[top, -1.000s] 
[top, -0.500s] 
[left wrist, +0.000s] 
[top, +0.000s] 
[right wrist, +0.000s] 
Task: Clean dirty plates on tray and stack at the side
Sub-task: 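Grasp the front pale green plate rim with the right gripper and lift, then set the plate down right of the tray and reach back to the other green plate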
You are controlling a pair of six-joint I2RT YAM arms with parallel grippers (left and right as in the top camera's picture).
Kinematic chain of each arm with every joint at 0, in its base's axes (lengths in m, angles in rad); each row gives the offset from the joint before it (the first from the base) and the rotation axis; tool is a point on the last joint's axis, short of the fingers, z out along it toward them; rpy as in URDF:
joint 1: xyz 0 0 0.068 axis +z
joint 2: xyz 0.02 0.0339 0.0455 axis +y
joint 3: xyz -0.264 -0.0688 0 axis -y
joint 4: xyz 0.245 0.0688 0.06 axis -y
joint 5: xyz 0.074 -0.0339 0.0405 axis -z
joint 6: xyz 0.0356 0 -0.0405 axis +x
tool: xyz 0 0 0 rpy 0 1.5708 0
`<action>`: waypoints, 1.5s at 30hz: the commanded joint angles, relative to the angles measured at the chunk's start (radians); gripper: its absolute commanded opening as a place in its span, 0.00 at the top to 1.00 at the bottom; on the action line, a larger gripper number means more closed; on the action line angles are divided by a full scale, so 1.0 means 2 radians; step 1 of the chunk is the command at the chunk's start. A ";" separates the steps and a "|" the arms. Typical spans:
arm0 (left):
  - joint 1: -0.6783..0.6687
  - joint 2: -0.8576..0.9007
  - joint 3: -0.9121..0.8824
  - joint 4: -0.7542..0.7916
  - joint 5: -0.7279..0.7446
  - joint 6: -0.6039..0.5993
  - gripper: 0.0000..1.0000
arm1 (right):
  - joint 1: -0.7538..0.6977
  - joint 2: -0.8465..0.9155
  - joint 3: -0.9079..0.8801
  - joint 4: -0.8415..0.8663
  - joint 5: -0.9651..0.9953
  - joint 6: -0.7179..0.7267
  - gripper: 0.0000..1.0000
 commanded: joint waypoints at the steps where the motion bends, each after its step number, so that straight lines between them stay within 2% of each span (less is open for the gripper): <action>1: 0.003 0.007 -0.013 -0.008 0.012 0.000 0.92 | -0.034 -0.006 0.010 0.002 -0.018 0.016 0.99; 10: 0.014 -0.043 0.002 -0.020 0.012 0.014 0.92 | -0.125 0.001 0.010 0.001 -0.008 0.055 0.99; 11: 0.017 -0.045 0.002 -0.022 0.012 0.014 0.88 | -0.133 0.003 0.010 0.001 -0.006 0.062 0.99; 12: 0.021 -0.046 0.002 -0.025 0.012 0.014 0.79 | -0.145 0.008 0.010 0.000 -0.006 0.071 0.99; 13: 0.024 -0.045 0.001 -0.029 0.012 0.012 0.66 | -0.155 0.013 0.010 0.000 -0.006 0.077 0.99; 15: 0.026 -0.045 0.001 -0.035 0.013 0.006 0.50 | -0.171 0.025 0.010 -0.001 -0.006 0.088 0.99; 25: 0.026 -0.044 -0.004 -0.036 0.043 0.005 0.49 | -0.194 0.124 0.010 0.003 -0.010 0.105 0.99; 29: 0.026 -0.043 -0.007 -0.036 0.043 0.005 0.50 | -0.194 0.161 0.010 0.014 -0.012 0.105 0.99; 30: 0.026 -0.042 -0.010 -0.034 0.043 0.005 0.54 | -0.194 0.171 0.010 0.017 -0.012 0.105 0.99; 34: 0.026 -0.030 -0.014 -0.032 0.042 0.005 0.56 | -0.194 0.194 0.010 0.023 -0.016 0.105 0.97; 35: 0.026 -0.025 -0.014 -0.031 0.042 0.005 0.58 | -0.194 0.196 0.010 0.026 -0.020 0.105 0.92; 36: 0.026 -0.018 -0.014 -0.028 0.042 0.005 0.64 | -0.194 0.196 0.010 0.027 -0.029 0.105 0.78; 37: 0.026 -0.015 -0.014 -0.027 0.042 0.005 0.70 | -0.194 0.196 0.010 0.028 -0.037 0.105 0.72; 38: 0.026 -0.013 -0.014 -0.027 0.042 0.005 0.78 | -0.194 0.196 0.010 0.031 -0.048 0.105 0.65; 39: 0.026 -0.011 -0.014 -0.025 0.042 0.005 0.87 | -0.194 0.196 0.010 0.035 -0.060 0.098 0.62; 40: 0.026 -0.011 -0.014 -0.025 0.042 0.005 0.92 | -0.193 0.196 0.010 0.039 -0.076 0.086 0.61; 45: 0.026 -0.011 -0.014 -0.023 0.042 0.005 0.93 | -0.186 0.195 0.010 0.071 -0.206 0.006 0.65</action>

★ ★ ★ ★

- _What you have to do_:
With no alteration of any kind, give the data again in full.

- _Expected answer_:
[top, -1.000s] 
[top, -0.500s] 
[left wrist, +0.000s] 
[top, +0.000s] 
[right wrist, +0.000s] 
Task: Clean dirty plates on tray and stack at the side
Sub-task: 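Grasp the front pale green plate rim with the right gripper and lift, then set the plate down right of the tray and reach back to the other green plate
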You are controlling a pair of six-joint I2RT YAM arms with parallel grippers (left and right as in the top camera's picture).
Kinematic chain of each arm with every joint at 0, in its base's axes (lengths in m, angles in rad); each row gives the offset from the joint before it (the first from the base) and the rotation axis; tool is a point on the last joint's axis, short of the fingers, z out along it toward them; rpy as in URDF:
joint 1: xyz 0 0 0.068 axis +z
joint 2: xyz 0.02 0.0339 0.0455 axis +y
joint 3: xyz -0.264 -0.0688 0 axis -y
joint 4: xyz 0.245 0.0688 0.06 axis -y
joint 5: xyz 0.074 -0.0339 0.0405 axis -z
joint 6: xyz 0.0356 0 -0.0405 axis +x
tool: xyz 0 0 0 rpy 0 1.5708 0
`<action>`: waypoints, 1.5s at 30hz: the commanded joint angles, relative to the angles measured at the chunk's start (radians); gripper: its absolute commanded opening as a place in its span, 0.00 at the top to 1.00 at the bottom; on the action line, a larger gripper number means more closed; on the action line angles are divided by a full scale, so 1.0 means 2 radians; step 1 of the chunk is the command at the chunk's start. A ";" separates the steps and a "|" the arms. Typical spans:
arm0 (left):
  - joint 1: -0.6783..0.6687
  - joint 2: -0.8576..0.9007
  - joint 3: -0.9121..0.8824
  - joint 4: -0.7542..0.7916
  - joint 5: -0.7279..0.7446
  - joint 6: -0.6039..0.5993
  - gripper: 0.0000..1.0000
arm1 (right):
  - joint 1: -0.7538..0.6977
  - joint 2: -0.8465..0.9155
  - joint 3: -0.9079..0.8801
  - joint 4: -0.8415..0.8663
  - joint 5: -0.9651..0.9953
  - joint 6: -0.7179..0.7267
  - gripper: 0.0000..1.0000
 commanded: joint waypoints at the steps where the motion bends, each after its step number, so that straight lines between them stay within 2% of each span (less is open for the gripper): <action>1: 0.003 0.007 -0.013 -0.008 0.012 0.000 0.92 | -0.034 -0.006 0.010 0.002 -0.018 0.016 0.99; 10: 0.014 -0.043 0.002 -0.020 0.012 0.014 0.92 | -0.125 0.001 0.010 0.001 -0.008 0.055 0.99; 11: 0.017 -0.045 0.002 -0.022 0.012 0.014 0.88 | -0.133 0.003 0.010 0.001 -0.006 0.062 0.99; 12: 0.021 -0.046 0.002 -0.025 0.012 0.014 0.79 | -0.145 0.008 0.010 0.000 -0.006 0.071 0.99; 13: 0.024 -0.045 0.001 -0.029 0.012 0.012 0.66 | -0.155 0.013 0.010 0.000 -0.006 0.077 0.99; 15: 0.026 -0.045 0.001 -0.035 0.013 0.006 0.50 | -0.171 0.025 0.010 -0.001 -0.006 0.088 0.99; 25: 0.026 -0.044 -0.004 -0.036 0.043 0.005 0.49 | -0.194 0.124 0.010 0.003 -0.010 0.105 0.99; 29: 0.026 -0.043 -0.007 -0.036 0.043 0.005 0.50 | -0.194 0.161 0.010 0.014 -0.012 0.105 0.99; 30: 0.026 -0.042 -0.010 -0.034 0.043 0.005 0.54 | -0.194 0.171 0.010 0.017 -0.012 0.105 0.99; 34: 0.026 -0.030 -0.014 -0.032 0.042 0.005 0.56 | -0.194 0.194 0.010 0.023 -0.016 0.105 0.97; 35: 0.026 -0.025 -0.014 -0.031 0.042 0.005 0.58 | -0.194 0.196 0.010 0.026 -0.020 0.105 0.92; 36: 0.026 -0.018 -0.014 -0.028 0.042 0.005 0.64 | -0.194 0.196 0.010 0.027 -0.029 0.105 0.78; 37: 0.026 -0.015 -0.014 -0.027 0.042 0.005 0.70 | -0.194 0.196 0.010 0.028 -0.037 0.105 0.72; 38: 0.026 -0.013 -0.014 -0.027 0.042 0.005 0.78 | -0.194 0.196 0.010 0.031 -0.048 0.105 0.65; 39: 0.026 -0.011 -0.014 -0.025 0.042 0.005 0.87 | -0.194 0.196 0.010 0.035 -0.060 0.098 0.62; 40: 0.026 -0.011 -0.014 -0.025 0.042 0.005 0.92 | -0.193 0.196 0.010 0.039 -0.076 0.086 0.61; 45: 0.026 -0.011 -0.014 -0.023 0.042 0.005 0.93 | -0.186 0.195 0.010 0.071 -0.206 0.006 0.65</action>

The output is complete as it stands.